Copy down every line of the data that follows exactly. Omit the pictures.
(Data shown)
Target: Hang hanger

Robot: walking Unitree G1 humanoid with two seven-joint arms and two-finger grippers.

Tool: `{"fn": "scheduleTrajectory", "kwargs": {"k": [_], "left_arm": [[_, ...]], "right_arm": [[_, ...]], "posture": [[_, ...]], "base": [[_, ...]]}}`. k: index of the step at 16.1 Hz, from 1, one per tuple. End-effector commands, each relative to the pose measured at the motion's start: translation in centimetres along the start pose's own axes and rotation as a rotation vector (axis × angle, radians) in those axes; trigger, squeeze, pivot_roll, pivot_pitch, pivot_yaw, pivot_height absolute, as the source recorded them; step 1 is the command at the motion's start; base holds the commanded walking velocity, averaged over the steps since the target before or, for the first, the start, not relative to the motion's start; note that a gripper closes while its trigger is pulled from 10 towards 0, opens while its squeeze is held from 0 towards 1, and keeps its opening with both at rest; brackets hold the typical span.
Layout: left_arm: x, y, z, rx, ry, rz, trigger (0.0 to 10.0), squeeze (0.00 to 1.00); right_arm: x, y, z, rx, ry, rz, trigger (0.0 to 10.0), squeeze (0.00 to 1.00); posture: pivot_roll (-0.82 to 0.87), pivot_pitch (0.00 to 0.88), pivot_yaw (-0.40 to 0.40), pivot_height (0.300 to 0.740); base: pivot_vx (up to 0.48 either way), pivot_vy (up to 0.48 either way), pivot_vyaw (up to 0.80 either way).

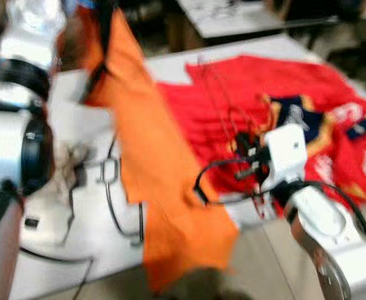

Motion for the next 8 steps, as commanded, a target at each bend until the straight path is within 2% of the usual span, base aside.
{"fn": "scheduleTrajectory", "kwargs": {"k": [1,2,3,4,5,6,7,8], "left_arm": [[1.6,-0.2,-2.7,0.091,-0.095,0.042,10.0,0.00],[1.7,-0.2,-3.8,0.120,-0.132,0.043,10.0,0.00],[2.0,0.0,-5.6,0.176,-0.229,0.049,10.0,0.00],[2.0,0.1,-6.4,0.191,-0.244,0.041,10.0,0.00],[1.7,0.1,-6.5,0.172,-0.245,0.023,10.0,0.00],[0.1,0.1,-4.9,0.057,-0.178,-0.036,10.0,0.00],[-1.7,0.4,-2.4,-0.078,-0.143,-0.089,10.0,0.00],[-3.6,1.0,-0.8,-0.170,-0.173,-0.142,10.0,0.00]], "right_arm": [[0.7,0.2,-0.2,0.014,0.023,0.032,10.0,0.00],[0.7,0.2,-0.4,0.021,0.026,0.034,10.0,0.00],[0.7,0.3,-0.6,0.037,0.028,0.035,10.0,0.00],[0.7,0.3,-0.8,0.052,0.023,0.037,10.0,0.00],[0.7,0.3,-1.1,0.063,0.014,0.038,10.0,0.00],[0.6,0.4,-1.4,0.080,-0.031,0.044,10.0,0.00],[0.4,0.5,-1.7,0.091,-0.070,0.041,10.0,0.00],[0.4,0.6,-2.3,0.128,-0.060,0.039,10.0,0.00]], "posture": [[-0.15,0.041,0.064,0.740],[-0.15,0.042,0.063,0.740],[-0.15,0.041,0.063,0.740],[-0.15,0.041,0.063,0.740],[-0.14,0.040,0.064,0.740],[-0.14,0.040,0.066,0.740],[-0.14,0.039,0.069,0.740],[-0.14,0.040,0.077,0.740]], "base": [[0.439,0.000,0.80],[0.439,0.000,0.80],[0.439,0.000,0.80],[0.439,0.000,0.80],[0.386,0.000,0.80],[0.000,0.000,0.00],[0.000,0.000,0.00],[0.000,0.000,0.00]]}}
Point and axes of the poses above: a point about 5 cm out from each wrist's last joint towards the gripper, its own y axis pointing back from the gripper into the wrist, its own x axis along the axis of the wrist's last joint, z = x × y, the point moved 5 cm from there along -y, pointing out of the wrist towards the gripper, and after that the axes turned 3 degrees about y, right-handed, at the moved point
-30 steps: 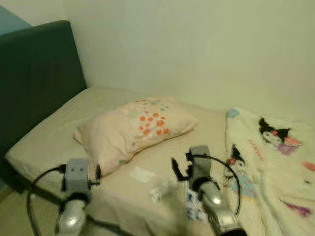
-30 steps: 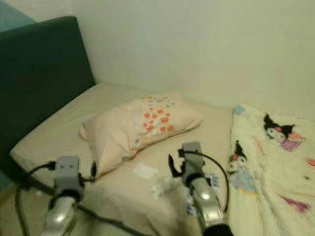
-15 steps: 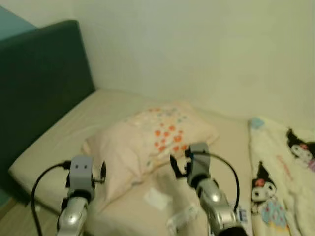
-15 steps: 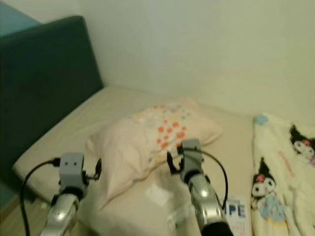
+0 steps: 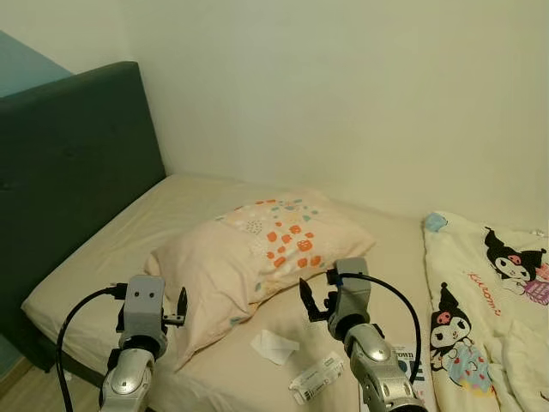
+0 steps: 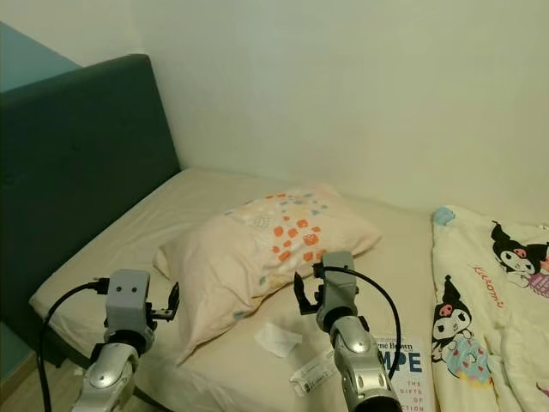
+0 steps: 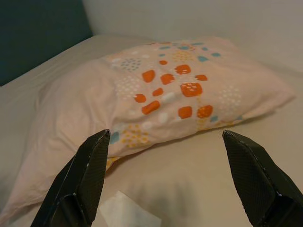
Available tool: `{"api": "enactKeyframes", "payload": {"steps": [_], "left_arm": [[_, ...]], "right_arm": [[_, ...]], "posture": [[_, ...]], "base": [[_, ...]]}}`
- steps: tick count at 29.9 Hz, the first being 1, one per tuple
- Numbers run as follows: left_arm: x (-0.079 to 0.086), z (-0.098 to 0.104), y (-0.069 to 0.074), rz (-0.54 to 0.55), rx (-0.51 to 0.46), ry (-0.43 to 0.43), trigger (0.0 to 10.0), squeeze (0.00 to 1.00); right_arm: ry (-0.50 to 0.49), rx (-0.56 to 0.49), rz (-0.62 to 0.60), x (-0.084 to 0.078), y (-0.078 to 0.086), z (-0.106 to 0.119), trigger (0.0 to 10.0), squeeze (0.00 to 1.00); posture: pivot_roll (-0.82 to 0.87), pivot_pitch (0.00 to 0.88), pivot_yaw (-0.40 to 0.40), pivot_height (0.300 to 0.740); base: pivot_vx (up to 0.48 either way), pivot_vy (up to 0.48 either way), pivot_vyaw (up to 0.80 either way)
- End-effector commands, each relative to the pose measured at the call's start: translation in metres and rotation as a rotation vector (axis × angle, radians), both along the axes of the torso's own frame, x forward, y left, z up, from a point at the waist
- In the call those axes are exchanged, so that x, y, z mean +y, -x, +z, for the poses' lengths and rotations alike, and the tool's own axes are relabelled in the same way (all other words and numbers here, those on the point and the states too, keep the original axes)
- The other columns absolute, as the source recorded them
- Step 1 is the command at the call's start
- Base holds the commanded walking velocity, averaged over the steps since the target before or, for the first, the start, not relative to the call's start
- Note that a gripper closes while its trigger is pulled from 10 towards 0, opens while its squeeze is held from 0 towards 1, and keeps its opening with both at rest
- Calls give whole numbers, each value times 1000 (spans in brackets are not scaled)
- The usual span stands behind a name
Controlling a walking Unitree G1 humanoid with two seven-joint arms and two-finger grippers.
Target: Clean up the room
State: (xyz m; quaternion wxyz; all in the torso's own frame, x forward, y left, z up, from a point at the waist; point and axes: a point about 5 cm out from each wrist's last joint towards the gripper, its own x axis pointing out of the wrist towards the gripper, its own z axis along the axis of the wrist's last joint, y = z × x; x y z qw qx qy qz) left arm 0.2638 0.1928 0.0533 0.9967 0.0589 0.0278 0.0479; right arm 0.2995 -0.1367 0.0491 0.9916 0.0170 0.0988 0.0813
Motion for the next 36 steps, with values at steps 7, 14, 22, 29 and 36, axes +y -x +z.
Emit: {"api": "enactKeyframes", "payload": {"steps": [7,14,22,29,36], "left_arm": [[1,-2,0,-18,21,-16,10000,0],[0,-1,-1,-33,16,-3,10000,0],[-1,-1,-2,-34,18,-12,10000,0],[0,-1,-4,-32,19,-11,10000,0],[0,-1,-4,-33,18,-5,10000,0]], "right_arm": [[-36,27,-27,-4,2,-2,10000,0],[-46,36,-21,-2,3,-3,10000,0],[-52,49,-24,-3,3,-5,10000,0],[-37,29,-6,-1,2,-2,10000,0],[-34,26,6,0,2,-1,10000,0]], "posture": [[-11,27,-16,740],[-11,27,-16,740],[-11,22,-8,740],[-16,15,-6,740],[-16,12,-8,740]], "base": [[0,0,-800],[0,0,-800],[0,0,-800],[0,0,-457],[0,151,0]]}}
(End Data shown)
_Result for this exercise_.
Target: Hang hanger

Robot: walking Unitree G1 humanoid with two seven-joint arms and two-finger grippers.

Tool: `{"fn": "scheduleTrajectory", "kwargs": {"k": [_], "left_arm": [[_, ...]], "right_arm": [[_, ...]], "posture": [[_, ...]], "base": [[_, ...]]}}`. k: index of the step at 16.1 Hz, from 1, one per tuple. End-effector commands, each relative to the pose measured at the motion's start: translation in centimetres along the start pose's own axes and rotation as a rotation vector (axis × angle, radians) in those axes; trigger, squeeze, pivot_roll, pivot_pitch, pivot_yaw, pivot_height absolute, as the source recorded them; step 1 is the command at the motion's start; base holds the commanded walking velocity, averaged over the steps since the target before or, for the first, the start, not relative to the motion's start; note that a gripper closes while its trigger is pulled from 10 towards 0, opens while its squeeze is held from 0 towards 1, and keeps its opening with both at rest; brackets hold the typical span.
Layout: left_arm: x, y, z, rx, ry, rz, trigger (0.0 to 10.0), squeeze (0.00 to 1.00); right_arm: x, y, z, rx, ry, rz, trigger (0.0 to 10.0), squeeze (0.00 to 1.00); posture: pivot_roll (-0.82 to 0.87), pivot_pitch (0.00 to 0.88), pivot_yaw (-0.40 to 0.40), pivot_height (0.300 to 0.740); base: pivot_vx (up to 0.48 either way), pivot_vy (up to 0.48 either way), pivot_vyaw (up to 0.80 either way).


Motion for the next 8 steps, as commanded, a target at each bend until the straight path is within 2% of the usual span, base aside.
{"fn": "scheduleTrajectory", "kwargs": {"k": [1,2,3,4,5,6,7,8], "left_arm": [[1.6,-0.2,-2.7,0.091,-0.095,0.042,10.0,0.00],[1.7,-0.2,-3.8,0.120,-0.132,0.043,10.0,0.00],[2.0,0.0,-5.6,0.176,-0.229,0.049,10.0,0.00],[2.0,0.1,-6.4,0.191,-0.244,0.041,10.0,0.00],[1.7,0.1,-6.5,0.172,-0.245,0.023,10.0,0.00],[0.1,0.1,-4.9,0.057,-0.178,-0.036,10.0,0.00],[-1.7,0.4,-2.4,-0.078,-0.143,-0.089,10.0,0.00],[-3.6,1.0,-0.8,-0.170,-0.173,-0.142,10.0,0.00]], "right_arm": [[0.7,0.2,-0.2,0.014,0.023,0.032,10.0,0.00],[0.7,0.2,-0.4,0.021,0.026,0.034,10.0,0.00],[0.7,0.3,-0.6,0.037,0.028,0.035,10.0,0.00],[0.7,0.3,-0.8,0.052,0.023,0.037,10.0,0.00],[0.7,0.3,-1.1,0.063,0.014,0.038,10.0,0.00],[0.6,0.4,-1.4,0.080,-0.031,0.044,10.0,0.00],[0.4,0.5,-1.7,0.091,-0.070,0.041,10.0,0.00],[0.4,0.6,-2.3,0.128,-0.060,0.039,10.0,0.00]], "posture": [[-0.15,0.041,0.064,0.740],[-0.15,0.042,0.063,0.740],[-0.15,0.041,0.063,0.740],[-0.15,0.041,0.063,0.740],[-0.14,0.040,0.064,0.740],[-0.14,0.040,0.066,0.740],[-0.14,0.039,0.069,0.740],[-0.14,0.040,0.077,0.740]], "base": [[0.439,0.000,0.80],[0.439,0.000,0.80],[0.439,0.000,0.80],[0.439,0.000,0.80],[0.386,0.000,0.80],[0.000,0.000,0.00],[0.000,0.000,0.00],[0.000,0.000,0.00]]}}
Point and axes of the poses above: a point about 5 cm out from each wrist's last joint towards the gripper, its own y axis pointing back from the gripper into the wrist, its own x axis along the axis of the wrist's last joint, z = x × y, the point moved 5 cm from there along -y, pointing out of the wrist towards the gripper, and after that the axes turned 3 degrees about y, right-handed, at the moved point
-30 steps: 
-30 steps: 
-15 steps: 
-15 steps: 
+0 steps: 
+0 steps: 
+0 steps: 
Available tool: `{"api": "enactKeyframes", "payload": {"steps": [_], "left_arm": [[_, ...]], "right_arm": [[_, ...]], "posture": [[_, ...]], "base": [[_, ...]]}}`
- steps: tick count at 29.9 Hz, the first being 1, one per tuple
- Numbers run as follows: left_arm: x (-0.079 to 0.086), z (-0.098 to 0.104), y (-0.069 to 0.074), rz (-0.54 to 0.55), rx (-0.51 to 0.46), ry (-0.43 to 0.43), trigger (0.0 to 10.0), squeeze (0.00 to 1.00); right_arm: ry (-0.50 to 0.49), rx (-0.56 to 0.49), rz (-0.62 to 0.60), x (-0.084 to 0.078), y (-0.078 to 0.086), z (-0.106 to 0.119), trigger (0.0 to 10.0), squeeze (0.00 to 1.00); posture: pivot_roll (-0.82 to 0.87), pivot_pitch (0.00 to 0.88), pivot_yaw (-0.40 to 0.40), pivot_height (0.300 to 0.740); base: pivot_vx (up to 0.48 either way), pivot_vy (up to 0.48 either way), pivot_vyaw (up to 0.80 either way)
- End-effector commands, each relative to the pose measured at the call's start: translation in metres and rotation as a rotation vector (axis × angle, radians), both along the axes of the torso's own frame, x forward, y left, z up, from a point at the waist
- In the call those axes are exchanged, so that x, y, z mean +y, -x, +z, for the poses' lengths and rotations alike, and the tool's own axes are relabelled in the same way (all other words and numbers here, those on the point and the states too, keep the original axes)
- The other columns absolute, as the source recorded them
- Step 1 is the command at the call's start
- Base holds the commanded walking velocity, averaged over the steps since the target before or, for the first, the start, not relative to the call's start
- Note that a gripper closes while its trigger is pulled from 10 towards 0, opens while its squeeze is held from 0 towards 1, and keeps its opening with both at rest
- Calls give whole numbers, each value times 1000 (spans in brackets are not scaled)
- The usual span stands behind a name
Controlling a walking Unitree G1 humanoid with two seven-joint arms and two-finger grippers.
Target: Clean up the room
State: (xyz m; quaternion wxyz; all in the torso's own frame, x forward, y left, z up, from a point at the waist; point and axes: a point about 5 cm out from each wrist's last joint towards the gripper, its own x axis pointing out of the wrist towards the gripper, its own z axis along the axis of the wrist's last joint, y = z × x; x y z qw qx qy qz) left arm 0.2638 0.1928 0.0533 0.9967 0.0589 0.0278 0.0479; right arm 0.2995 -0.1367 0.0491 0.9916 0.0170 0.0988 0.0813
Motion for the next 36 steps, with values at steps 7, 14, 22, 29 and 36, axes +y -x +z.
Emit: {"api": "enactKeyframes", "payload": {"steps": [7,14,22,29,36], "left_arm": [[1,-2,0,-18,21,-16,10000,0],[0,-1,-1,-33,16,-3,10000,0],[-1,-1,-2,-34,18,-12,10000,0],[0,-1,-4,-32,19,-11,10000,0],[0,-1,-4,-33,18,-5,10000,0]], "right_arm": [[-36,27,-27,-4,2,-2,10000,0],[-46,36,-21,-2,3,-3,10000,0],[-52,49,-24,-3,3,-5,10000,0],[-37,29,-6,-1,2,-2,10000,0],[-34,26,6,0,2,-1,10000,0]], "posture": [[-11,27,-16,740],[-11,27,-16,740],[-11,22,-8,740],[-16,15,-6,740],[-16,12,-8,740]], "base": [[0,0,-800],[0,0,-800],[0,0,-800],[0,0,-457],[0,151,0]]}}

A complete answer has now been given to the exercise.